Numbers 18:25-19:22  So the Levites, who receive a tithe form the other tribes are themselves to tithe: “a tithe of a tithe.”  Which is certainly clear instructions to pastors and church leaders that they too are obligated to give back to God.  And in the case of Levites, their tithe must consist of “from all the richest of it, the consecrated part of it.”  In short, they are to lead by example, lest the other tribes grumble that they gave, so why not the priests.

While I am fond of saying, “there is no free lunch,” here for the Levites there is: “And you shall eat it in every place, you and your households.”  But as God points out, “for it is wages for you in exchange for your work in the Tent of Meeting.”  Which is reminder to us that we are not to be stingy to the pastors and priests who lead us.  Which I’m afraid churches tend to be famous for doing.

Chapter 19 makes it clear that cleansing and purification are not the same thing.  The unblemished red (an association with the color of blood?) heifer is sacrificed outside the camp and then every part of it is burned to ashes, which are mixed with water and become what Alter translates a “riddance water,” used as purification.  Symbolically, I don’t think it’s unreasonable to view the water used for cleaning as representing baptism, while the red heifer’s ashes represent the purification that was brought to us through the shedding of Jesus’ blood.  We are baptized into the community of saints, but it is only through jesus Christ that our sins are truly forgiven.

The final portion of this chapter deals with rules around handling dead bodies and consequent uncleanness, followed by the complex rites of washing and purification.  Yes, these rules certainly represent good hygiene, but I think there larger purpose is to ensure that unlike the Egyptians, the dead do not become cultic objects of worship.  Israel’s God is a God of the living, not the dead.

 Mark 14:66-72  Peter’s denial must surely have been the greatest tragedy in his life up to that point, and for me anyway, the hinge point in Peter’s ministry to the world.  Up to that cold morning in the courtyard, Peter had his own clear ideas about who Jesus was and what Jesus was going to do.  With Jesus’ betrayal and arrest, his world was shattered.  What he had so confidently said to Jesus about the Messiah was now just a bitter memory. His personal safety was what mattered now, hence the increasing anxiety expressed as anger under each of his subsequent denials. He is in the most psychologically and spiritually vulnerable point in his life.
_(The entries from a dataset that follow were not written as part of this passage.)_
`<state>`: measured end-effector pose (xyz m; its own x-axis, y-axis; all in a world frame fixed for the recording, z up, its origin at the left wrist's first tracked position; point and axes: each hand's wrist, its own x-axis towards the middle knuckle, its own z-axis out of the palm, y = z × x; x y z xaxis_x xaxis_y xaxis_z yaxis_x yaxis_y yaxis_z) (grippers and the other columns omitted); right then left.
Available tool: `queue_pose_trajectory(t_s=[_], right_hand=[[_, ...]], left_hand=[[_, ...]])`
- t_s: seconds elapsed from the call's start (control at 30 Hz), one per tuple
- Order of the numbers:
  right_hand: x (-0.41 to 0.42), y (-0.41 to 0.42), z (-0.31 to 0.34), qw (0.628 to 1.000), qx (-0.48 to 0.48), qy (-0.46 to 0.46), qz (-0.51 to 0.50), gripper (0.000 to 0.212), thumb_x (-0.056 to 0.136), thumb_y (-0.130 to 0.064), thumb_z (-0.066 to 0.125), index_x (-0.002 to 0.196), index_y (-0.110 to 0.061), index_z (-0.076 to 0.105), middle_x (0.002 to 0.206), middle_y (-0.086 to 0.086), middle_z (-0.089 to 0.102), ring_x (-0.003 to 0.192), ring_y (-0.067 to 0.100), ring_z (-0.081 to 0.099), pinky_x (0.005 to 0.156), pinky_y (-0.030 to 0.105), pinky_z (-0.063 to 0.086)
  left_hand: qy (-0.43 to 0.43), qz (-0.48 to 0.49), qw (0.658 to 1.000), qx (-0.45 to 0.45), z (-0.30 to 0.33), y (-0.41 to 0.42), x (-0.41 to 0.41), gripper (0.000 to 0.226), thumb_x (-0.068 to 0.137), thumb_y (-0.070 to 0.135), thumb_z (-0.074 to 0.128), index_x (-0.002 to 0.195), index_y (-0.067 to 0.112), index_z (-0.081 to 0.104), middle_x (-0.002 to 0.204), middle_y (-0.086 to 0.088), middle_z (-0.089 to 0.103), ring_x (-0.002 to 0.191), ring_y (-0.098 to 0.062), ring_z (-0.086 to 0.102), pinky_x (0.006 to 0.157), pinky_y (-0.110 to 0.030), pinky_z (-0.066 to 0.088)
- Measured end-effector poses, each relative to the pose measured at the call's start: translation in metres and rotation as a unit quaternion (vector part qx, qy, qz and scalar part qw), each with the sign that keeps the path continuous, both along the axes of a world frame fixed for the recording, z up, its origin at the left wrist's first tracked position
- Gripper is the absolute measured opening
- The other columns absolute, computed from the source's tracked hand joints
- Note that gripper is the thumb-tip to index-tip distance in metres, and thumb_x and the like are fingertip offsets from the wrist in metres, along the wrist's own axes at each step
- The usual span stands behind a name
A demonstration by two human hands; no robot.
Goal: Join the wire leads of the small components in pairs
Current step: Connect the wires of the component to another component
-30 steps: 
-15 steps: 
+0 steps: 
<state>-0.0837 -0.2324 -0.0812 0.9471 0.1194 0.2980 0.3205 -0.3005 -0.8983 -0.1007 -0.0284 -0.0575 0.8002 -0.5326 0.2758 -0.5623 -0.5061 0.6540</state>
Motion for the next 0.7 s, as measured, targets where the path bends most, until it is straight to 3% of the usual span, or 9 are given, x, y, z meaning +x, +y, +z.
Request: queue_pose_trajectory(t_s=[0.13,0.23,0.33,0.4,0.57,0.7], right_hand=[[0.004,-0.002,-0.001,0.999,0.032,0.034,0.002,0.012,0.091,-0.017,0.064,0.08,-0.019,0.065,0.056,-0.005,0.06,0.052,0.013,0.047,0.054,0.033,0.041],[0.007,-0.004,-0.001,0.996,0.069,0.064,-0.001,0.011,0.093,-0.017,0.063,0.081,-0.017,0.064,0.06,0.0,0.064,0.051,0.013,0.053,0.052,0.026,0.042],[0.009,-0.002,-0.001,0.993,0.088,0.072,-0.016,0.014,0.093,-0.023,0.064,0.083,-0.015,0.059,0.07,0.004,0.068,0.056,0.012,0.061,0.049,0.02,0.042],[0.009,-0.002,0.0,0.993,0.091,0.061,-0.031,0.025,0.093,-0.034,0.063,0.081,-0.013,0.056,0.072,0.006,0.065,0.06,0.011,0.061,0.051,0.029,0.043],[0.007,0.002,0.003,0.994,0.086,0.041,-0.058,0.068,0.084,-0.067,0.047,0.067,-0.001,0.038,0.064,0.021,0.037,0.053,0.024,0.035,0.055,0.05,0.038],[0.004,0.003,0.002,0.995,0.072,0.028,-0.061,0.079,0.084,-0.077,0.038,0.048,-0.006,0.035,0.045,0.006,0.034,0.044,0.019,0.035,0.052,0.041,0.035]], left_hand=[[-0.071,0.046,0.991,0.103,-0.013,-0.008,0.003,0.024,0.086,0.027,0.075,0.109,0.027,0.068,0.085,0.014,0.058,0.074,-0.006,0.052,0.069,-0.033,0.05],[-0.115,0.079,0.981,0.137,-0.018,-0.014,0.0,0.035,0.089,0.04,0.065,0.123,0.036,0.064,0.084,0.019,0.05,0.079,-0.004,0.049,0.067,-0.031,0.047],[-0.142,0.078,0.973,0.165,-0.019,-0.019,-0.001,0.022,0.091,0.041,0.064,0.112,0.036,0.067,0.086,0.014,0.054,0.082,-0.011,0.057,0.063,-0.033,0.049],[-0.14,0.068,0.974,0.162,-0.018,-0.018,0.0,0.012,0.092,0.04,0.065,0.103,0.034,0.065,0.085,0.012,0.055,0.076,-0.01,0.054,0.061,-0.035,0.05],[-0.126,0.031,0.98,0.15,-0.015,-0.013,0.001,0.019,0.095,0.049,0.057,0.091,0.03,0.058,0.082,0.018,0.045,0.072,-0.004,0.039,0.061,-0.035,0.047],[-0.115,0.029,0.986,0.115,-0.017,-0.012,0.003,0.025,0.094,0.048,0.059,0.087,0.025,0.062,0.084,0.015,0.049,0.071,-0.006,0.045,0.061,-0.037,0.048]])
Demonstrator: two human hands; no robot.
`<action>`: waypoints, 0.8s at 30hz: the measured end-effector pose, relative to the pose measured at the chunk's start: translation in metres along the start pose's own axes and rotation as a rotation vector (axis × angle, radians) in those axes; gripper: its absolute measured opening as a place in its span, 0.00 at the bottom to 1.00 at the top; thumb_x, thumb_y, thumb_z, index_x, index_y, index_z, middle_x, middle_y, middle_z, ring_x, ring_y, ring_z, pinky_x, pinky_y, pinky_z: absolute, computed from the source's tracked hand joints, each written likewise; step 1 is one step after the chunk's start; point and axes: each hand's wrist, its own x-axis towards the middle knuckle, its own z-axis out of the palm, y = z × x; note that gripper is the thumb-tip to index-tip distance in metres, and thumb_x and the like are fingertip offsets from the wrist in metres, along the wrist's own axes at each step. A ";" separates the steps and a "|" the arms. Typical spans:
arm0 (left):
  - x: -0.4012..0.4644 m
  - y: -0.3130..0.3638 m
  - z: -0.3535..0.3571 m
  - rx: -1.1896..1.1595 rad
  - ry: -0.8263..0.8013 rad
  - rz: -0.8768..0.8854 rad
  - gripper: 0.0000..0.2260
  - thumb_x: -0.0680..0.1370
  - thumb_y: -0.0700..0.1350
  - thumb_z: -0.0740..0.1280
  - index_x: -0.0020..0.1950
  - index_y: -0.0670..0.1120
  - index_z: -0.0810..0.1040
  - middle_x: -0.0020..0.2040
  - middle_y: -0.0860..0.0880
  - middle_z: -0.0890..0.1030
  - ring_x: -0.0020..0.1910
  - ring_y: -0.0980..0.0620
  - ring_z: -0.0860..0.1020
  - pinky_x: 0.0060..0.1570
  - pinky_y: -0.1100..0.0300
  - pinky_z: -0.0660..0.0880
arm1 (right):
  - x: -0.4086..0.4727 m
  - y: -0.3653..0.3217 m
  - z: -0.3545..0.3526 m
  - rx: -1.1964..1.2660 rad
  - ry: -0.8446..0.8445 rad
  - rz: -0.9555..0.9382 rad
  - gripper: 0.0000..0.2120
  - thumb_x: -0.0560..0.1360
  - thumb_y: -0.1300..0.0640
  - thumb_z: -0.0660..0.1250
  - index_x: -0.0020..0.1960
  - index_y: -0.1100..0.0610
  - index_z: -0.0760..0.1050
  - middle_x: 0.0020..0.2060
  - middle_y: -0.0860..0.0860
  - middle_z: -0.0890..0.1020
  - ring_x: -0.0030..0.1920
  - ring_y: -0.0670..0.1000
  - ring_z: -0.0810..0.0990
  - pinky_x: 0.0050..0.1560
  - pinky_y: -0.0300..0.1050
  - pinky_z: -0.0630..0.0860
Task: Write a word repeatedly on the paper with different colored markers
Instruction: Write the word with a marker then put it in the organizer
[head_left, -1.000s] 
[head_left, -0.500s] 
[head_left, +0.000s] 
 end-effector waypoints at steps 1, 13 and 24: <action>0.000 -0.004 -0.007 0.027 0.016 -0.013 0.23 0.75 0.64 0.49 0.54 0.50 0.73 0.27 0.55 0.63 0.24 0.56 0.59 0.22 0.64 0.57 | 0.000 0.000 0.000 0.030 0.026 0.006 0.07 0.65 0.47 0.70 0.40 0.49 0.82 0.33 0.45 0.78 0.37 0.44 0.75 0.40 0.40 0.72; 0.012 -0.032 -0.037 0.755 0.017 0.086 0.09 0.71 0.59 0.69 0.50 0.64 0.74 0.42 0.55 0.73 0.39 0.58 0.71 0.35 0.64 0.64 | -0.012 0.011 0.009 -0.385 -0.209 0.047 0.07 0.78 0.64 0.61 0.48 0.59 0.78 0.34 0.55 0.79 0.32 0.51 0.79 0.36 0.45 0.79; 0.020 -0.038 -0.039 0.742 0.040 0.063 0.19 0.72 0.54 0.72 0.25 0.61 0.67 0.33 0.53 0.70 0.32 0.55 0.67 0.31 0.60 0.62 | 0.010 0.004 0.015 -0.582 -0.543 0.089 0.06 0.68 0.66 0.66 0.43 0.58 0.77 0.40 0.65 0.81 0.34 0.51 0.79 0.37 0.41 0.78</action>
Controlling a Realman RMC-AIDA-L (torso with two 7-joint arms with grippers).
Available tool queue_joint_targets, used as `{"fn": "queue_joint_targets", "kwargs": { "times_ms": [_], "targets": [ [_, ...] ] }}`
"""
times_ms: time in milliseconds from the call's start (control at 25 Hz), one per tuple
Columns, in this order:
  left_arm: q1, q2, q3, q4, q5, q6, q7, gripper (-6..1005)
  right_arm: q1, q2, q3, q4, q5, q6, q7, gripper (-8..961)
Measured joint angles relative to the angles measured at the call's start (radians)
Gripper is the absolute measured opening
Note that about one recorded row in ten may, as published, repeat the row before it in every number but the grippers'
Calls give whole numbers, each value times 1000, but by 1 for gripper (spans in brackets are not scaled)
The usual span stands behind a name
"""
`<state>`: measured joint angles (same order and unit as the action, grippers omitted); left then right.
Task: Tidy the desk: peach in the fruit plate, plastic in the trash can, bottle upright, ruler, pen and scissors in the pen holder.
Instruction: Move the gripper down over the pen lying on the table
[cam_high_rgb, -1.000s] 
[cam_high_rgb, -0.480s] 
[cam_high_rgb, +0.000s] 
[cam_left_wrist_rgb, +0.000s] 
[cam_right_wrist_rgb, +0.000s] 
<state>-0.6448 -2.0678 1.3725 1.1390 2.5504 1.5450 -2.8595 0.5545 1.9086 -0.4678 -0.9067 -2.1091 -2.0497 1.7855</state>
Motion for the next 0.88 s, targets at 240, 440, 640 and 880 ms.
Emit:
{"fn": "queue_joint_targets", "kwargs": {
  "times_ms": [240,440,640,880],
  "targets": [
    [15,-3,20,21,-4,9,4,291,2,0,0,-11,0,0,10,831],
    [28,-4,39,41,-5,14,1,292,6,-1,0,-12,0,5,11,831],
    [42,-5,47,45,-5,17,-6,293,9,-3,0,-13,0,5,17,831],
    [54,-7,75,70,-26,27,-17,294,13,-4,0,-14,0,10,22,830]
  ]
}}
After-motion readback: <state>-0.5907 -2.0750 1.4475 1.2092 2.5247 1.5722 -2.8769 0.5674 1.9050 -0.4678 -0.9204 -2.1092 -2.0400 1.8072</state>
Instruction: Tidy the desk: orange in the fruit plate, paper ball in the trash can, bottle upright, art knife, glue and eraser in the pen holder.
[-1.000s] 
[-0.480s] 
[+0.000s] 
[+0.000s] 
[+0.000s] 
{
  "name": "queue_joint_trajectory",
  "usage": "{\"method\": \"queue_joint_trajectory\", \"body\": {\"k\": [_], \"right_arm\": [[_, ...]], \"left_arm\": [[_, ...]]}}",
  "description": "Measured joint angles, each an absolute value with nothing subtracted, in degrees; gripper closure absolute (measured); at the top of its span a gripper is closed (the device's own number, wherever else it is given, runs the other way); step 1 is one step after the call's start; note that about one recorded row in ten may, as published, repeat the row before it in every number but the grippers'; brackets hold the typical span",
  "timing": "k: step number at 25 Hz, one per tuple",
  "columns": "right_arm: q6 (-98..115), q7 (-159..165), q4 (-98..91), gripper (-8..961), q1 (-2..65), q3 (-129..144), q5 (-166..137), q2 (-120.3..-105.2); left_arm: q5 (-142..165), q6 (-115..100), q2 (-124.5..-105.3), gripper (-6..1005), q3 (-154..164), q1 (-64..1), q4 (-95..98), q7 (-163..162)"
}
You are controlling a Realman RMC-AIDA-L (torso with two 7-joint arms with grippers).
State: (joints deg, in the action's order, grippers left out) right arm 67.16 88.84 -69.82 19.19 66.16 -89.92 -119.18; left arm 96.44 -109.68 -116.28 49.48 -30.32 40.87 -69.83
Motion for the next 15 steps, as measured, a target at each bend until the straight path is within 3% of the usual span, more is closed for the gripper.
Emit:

It is the two cock crows that turn his life around.  For in Peter’s weeping was the realization that he was not who he thought he was.  As Oswald Chambers is fond of pointing out, it is not until we abandon ourselves and our own ideas of how God should work that Jesus is really ready to work through us.  In Peter’s tears lay that final abandonment of ego.

Up to now, I haven’t really appreciated the importance of Jesus’ prophecy that the the cock crowing twice rather than just once.  The first cock crow probably registered subconsciously on Peter, but he was too busy trying to get the servant girl to shut up to pay much attention.  But then the cock crows a second time and the full weight of what Jesus says comes crashing down around his head.

Same for us, I think.  We may hear the still small voice of God a first time, but brush it off as a random thought.  But then the same voice comes a second or a third time–and that makes it difficult to ignore.  The true import of what the voice is saying finally penetrates our brain–and then our heart.  And our world, too, may just come crashing in around us.